TASK REQUIREMENTS: Look through the material below. Copy every line with the string "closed" in it.

DATASET SECTION:

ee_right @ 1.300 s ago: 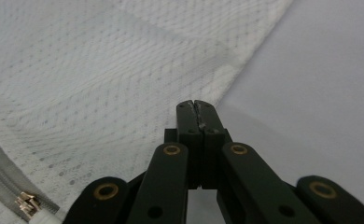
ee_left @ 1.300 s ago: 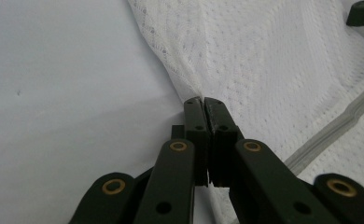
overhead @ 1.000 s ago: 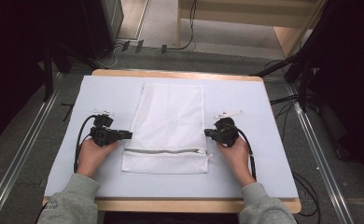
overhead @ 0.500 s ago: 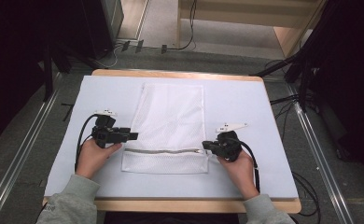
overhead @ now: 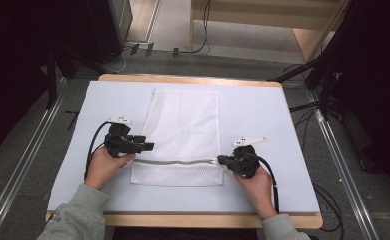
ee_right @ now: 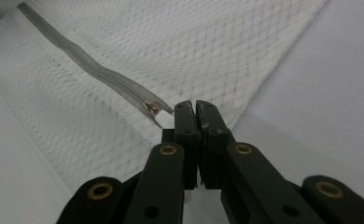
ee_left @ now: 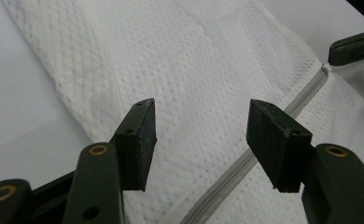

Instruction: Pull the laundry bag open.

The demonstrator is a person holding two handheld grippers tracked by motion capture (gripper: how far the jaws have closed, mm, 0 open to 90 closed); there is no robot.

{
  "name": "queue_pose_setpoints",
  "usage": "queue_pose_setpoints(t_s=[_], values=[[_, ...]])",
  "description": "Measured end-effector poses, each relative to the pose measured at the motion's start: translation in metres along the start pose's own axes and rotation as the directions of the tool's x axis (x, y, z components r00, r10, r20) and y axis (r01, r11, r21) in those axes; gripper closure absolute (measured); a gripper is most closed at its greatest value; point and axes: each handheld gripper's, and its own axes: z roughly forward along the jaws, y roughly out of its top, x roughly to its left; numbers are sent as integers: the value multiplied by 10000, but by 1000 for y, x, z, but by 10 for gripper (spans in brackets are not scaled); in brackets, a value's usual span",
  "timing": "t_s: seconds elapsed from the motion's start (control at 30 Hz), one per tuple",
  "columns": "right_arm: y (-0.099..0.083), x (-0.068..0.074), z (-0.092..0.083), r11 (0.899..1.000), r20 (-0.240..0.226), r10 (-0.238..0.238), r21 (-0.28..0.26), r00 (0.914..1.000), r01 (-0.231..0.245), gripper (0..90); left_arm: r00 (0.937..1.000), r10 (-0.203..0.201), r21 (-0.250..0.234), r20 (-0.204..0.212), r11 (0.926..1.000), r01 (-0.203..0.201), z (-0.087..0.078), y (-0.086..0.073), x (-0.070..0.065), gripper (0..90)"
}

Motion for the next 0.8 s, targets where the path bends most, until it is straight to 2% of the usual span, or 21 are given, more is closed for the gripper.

RESPONSE FOR THIS EXERCISE:
The demonstrator is a person holding two handheld grippers tracked by motion capture (gripper: how far the jaws have closed, mm, 0 open to 90 closed); there is no robot.
  "description": "Measured end-effector poses, each relative to the pose measured at the motion's start: translation in metres along the start pose's own axes and rotation as the directions of the tool's x axis (x, y, z components r00, r10, r20) and y axis (r01, r11, r21) in those axes; gripper closure absolute (measured); a gripper is most closed at its greatest value; point and axes: each handheld gripper's, and its own axes: z roughly forward along the jaws, y roughly out of its top, x roughly to its left; numbers are sent as integers: the value multiplied by 10000, but by 1000 for y, x, z, but by 10 for gripper (spans in brackets are not scaled); in brackets, a value's usual span",
Motion for the next 0.8 s, targets where the path bends most, until it is straight to 2% of the usual span, or 21 are given, more is closed for the gripper.

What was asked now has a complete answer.